The authors hypothesize that the path works something like this: Adherence to masculinity ideology influences energy-drink expectations, which in turn influence energy-drink consumption, which can cause sleep disturbances.
“Masculinity affects energy-drink use indirectly by affecting young men's expectations of what energy drinks will do for them,” said the University of Akron psychology professor and study co-author Ronald Levant. “These young men believe that is the way men should be, want to be that, and believe that energy drinks will make them be that way.”
Gender is widely understood to be a construct, which can be way harsh. Thus, the authors write, “The link between masculinity ideology and energy drink use suggests that energy drink use may be a means of performing masculinity (i.e., demonstrating that one is consuming products that are associated with the engagement in extreme sports or an otherwise active and competitive lifestyle).” Previous studies have similarly found that men whose masculinity was threatened consumed more energy drinks in a taste test.

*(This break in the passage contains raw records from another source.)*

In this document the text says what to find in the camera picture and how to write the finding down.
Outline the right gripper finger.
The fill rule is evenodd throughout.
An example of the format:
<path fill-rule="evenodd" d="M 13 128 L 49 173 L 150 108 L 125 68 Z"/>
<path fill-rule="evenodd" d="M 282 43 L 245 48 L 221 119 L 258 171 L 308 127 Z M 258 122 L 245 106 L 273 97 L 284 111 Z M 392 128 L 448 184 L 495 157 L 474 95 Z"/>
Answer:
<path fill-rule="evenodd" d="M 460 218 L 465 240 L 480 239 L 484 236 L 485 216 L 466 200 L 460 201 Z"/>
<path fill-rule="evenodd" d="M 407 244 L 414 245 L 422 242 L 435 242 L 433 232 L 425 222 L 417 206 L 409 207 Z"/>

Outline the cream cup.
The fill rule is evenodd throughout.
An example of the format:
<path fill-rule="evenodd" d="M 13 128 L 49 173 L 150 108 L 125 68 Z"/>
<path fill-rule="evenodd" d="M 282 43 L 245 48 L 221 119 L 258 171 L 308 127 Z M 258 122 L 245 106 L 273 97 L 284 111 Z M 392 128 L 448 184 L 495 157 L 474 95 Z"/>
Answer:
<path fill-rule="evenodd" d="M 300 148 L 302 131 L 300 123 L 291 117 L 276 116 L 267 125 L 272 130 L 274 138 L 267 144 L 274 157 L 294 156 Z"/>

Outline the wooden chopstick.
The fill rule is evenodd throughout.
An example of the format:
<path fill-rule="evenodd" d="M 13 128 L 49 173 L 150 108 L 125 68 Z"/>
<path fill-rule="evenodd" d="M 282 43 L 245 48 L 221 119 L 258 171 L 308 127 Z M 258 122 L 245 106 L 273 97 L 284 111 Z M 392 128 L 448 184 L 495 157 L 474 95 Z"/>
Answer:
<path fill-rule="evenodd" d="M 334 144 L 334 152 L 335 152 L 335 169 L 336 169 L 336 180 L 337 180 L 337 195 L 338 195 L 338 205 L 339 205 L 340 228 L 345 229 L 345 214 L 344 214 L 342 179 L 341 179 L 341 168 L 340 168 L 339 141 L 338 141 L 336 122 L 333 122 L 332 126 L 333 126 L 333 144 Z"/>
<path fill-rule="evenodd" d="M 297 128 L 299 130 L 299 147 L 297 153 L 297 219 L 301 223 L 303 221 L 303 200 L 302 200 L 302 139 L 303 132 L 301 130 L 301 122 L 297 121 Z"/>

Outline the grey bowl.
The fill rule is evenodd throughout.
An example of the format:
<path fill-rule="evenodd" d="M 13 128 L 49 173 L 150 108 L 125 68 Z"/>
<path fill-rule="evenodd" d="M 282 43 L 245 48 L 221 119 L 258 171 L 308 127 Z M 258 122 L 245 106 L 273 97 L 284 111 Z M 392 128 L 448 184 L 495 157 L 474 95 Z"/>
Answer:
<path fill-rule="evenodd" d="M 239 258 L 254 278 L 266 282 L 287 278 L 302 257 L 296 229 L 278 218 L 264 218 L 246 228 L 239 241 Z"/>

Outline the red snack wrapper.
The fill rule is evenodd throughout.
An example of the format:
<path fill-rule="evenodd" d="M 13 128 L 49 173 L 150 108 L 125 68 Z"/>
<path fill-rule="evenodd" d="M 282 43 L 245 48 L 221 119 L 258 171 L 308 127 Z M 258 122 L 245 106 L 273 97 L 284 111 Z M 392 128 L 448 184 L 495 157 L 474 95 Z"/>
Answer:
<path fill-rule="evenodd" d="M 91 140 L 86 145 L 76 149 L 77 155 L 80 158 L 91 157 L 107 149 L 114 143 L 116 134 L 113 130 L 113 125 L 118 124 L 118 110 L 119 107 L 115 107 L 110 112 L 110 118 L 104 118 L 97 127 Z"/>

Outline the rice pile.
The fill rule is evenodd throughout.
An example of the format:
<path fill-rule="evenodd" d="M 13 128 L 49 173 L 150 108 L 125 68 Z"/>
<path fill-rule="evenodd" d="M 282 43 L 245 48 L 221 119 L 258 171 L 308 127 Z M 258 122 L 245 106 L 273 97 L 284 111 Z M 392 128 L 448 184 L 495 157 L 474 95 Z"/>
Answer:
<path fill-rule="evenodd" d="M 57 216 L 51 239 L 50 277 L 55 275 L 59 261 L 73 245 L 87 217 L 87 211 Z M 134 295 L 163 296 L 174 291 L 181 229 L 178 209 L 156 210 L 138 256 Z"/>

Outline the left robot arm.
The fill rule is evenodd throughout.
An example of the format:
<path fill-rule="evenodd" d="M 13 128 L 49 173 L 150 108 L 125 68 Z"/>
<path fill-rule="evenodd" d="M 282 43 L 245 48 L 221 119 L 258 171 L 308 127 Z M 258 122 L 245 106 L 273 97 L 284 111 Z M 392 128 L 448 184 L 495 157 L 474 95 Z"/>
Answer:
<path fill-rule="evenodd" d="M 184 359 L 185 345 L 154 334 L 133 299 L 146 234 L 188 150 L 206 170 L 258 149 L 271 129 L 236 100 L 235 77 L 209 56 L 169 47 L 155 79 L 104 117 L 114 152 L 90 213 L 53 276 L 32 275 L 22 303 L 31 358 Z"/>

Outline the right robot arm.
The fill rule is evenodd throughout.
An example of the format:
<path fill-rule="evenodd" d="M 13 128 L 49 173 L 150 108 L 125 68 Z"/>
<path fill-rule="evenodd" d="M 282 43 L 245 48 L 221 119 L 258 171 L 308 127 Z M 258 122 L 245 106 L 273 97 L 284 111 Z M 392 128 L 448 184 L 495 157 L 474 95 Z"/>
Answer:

Lest my homies feel gender-policed, know that Levant is only looking out for the health of his dawgs. A small recent study found that even one 16-ounce energy drink can boost blood pressure and stress-hormone responses in young, healthy adults.
“These kids don't know what they're drinking,” Levant said. “There should be some requirement that the caffeine content be included on the label. Caffeine in higher doses can be a diuretic, and that can be a problem if you're participating in a sport.”